• _Task directions_
Transcribe the data as written, minus images.
▶
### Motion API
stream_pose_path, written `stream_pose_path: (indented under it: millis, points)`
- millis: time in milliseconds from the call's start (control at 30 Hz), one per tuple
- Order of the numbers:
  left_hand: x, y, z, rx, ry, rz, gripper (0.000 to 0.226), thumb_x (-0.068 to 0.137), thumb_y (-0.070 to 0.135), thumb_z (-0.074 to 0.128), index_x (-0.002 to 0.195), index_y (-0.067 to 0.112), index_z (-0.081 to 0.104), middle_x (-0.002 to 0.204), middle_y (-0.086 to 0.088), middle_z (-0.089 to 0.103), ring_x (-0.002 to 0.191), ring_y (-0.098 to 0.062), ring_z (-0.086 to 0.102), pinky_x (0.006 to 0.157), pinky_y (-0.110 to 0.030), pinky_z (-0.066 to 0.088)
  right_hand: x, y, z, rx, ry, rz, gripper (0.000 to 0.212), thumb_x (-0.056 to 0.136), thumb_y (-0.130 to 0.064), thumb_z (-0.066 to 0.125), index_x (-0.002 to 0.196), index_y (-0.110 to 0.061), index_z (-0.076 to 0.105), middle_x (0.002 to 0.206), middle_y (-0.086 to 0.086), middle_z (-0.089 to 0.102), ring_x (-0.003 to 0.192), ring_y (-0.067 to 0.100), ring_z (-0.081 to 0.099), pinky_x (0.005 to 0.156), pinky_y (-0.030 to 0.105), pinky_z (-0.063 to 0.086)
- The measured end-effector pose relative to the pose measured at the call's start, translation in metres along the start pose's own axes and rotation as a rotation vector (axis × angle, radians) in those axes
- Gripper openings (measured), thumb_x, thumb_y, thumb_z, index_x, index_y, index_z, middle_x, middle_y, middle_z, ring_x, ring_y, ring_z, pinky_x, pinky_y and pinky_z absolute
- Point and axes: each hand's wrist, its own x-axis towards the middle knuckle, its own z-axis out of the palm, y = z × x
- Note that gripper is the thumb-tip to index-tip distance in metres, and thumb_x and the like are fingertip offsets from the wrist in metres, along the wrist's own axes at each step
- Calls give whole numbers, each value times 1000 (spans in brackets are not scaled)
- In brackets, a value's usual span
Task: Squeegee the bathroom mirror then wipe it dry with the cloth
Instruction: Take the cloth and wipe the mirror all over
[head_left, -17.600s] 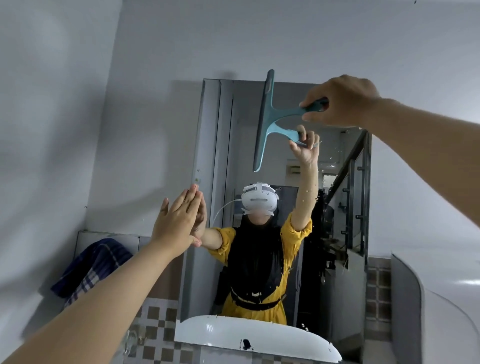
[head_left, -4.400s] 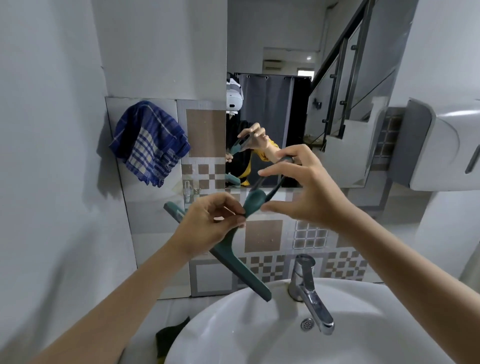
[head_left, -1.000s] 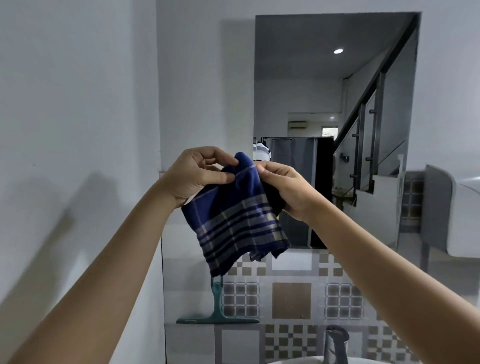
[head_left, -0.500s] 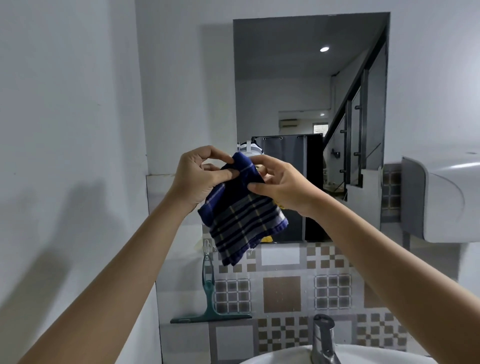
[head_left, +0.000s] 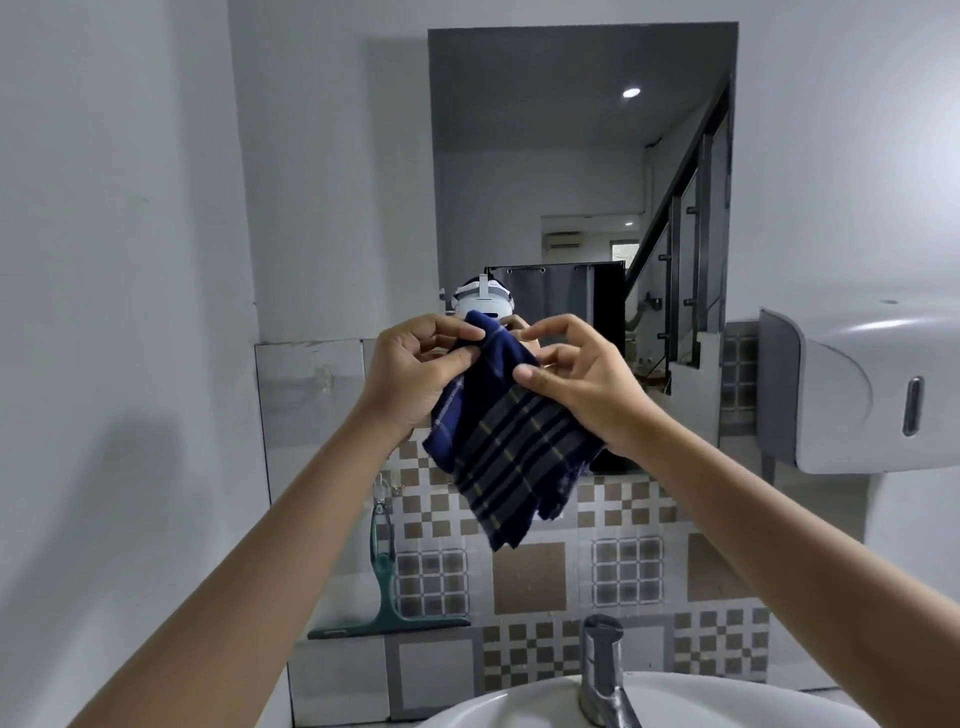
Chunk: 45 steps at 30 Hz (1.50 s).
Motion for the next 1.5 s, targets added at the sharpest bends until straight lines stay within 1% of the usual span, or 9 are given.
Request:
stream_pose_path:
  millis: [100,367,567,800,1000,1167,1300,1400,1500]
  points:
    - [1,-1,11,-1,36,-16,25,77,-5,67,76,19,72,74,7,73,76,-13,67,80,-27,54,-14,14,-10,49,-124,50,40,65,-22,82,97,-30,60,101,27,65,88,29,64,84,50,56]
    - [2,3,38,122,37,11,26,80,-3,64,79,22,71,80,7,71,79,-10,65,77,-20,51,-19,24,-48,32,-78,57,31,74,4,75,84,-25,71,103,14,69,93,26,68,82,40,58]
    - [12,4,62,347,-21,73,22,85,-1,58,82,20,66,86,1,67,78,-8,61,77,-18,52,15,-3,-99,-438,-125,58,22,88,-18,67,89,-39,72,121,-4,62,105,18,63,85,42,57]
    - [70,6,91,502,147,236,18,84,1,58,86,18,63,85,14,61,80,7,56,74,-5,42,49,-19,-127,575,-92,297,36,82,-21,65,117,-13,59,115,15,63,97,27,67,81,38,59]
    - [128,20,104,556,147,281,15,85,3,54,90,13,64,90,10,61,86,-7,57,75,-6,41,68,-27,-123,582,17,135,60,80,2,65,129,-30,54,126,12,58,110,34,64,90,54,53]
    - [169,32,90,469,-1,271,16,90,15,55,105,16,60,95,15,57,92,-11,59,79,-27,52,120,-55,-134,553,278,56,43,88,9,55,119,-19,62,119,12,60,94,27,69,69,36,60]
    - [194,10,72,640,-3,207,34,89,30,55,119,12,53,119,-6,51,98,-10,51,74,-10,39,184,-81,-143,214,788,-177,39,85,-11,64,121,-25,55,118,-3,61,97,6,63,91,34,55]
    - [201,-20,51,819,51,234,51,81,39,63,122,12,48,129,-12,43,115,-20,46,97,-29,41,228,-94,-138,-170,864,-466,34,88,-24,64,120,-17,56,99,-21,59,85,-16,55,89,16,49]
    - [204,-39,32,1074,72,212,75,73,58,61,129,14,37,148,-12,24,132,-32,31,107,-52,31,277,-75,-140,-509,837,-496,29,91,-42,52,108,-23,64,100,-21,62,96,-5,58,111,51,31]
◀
• _Final answer_
### Motion API
stream_pose_path, written `stream_pose_path: (indented under it: millis, points)`
- millis: time in milliseconds from the call's start (control at 30 Hz), one per tuple
- Order of the numbers:
  left_hand: x, y, z, rx, ry, rz, gripper (0.000 to 0.226), thumb_x (-0.068 to 0.137), thumb_y (-0.070 to 0.135), thumb_z (-0.074 to 0.128), index_x (-0.002 to 0.195), index_y (-0.067 to 0.112), index_z (-0.081 to 0.104), middle_x (-0.002 to 0.204), middle_y (-0.086 to 0.088), middle_z (-0.089 to 0.103), ring_x (-0.002 to 0.191), ring_y (-0.098 to 0.062), ring_z (-0.086 to 0.102), pinky_x (0.006 to 0.157), pinky_y (-0.110 to 0.030), pinky_z (-0.066 to 0.088)
  right_hand: x, y, z, rx, ry, rz, gripper (0.000 to 0.212), thumb_x (-0.056 to 0.136), thumb_y (-0.130 to 0.064), thumb_z (-0.066 to 0.125), index_x (-0.002 to 0.196), index_y (-0.110 to 0.061), index_z (-0.076 to 0.105), middle_x (0.002 to 0.206), middle_y (-0.086 to 0.086), middle_z (-0.089 to 0.102), ring_x (-0.003 to 0.192), ring_y (-0.067 to 0.100), ring_z (-0.081 to 0.099), pinky_x (0.005 to 0.156), pinky_y (-0.030 to 0.105), pinky_z (-0.063 to 0.086)
- The measured end-effector pose relative to the pose measured at the call's start, translation in metres along the start pose's own axes and rotation as a rotation vector (axis × angle, radians) in those axes
- Gripper openings (measured), thumb_x, thumb_y, thumb_z, index_x, index_y, index_z, middle_x, middle_y, middle_z, ring_x, ring_y, ring_z, pinky_x, pinky_y and pinky_z absolute
- Point and axes: each hand's wrist, its own x-axis towards the middle knuckle, its own z-axis out of the palm, y = z × x
- Note that gripper is the thumb-tip to index-tip distance in metres, and thumb_x and the like are fingertip offsets from the wrist in metres, along the wrist's own axes at each step
- Calls give whole numbers, each value times 1000 (spans in brackets are not scaled)
- In brackets, a value's usual span
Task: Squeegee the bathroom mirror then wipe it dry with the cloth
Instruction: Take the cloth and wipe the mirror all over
[head_left, -17.600s] 
[head_left, -4.400s] 
[head_left, -1.000s] 
[head_left, -0.500s] 
[head_left, +0.000s] 
Chunk: 45 steps at 30 Hz (1.50 s).
Motion for the next 1.5 s, targets added at the sharpest bends until straight lines stay within 1% of the usual span, or 9 are given.
Request:
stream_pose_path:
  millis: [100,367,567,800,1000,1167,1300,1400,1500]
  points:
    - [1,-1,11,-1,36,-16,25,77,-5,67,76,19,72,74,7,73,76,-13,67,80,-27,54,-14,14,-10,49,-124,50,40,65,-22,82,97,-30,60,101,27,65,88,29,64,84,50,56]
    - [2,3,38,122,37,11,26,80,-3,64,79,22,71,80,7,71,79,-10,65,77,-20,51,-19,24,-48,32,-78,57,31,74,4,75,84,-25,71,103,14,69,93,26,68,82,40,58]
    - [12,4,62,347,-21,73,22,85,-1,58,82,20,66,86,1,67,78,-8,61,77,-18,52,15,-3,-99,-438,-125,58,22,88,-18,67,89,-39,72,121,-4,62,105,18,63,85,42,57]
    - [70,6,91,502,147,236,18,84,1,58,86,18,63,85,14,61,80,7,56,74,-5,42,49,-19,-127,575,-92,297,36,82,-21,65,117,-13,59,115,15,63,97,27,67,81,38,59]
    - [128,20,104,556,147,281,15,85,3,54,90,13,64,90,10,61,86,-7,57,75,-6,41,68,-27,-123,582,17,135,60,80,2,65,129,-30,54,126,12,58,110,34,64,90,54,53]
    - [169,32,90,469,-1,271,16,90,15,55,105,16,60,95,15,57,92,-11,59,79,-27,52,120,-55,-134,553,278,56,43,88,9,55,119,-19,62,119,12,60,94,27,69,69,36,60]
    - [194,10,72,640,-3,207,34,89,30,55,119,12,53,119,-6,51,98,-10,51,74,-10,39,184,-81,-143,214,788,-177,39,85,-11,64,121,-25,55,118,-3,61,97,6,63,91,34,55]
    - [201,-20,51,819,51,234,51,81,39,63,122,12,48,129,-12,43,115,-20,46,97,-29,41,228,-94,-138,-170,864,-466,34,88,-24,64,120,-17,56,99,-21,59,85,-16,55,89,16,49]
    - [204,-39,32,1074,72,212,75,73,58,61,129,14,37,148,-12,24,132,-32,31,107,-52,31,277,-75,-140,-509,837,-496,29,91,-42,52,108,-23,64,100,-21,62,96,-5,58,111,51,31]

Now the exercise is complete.